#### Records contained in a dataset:
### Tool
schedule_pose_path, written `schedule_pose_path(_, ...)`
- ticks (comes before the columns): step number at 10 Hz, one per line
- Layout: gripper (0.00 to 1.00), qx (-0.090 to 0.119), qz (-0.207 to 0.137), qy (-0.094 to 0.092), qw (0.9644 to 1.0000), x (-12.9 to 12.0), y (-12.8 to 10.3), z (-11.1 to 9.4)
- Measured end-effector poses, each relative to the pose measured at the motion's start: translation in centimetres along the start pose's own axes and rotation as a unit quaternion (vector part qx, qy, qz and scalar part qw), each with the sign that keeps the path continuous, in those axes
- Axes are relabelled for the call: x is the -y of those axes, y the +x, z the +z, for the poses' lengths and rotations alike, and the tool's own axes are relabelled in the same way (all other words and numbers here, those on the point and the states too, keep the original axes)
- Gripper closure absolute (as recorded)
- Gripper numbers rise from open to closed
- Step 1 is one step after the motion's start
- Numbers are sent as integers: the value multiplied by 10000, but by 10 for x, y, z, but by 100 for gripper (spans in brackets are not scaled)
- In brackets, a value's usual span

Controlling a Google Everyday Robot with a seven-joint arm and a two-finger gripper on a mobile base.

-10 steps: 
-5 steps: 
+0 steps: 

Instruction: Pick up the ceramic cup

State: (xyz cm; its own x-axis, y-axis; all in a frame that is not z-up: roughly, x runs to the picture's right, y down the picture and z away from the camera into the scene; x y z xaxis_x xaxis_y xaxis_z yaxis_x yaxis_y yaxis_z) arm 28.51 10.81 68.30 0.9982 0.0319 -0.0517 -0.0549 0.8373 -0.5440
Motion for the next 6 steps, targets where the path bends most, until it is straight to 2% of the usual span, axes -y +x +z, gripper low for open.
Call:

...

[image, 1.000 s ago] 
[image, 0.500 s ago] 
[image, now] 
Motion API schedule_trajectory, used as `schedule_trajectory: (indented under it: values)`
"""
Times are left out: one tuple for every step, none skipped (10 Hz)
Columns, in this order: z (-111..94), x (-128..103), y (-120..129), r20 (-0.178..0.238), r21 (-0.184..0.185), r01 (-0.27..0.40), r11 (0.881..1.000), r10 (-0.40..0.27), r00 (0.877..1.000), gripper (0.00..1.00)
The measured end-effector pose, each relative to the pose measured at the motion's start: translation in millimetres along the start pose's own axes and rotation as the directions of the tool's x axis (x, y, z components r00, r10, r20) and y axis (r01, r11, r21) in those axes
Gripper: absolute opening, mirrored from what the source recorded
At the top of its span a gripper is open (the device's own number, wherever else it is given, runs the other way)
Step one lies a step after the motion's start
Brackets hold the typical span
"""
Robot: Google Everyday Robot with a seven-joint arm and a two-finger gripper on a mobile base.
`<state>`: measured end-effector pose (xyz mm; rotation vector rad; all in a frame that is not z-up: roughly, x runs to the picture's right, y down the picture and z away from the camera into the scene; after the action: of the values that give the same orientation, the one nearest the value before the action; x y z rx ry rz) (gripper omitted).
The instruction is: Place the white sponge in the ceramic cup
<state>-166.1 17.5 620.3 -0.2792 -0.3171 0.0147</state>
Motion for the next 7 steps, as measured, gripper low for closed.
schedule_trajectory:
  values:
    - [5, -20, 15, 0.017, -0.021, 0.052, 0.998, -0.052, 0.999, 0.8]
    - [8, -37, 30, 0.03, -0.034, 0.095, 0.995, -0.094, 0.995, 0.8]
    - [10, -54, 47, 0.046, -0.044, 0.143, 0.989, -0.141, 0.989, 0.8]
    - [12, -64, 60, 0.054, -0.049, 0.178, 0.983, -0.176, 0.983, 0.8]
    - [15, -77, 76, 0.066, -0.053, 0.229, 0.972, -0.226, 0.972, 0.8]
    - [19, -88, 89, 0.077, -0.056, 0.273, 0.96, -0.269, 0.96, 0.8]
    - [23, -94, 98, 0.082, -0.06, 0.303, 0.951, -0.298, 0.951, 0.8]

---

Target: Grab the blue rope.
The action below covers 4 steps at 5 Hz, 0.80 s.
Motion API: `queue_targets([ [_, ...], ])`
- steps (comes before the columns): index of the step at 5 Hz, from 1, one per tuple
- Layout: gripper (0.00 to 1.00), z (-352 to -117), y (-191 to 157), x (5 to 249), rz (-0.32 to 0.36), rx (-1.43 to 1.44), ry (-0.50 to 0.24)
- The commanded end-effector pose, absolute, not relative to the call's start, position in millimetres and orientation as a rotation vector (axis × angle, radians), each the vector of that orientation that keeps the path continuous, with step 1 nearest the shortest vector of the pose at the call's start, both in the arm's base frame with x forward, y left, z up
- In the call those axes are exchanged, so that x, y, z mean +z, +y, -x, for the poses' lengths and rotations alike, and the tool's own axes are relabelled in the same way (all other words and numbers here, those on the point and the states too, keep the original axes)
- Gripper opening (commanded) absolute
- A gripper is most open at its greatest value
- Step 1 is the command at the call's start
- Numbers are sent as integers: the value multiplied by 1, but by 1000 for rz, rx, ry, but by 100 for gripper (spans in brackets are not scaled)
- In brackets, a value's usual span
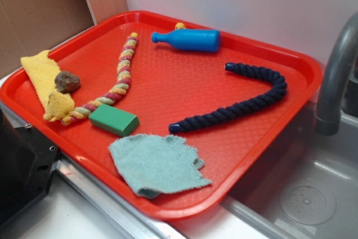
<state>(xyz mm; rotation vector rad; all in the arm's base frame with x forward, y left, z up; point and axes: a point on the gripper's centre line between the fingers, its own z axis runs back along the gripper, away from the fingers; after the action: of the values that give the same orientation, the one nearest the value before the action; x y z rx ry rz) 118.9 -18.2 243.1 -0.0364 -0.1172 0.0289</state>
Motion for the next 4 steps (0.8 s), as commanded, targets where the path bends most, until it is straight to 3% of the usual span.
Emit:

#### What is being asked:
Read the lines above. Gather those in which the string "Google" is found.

#### Answer:
Controlling a Google Everyday Robot with a seven-joint arm and a two-finger gripper on a mobile base.
Robot: Google Everyday Robot with a seven-joint arm and a two-finger gripper on a mobile base.

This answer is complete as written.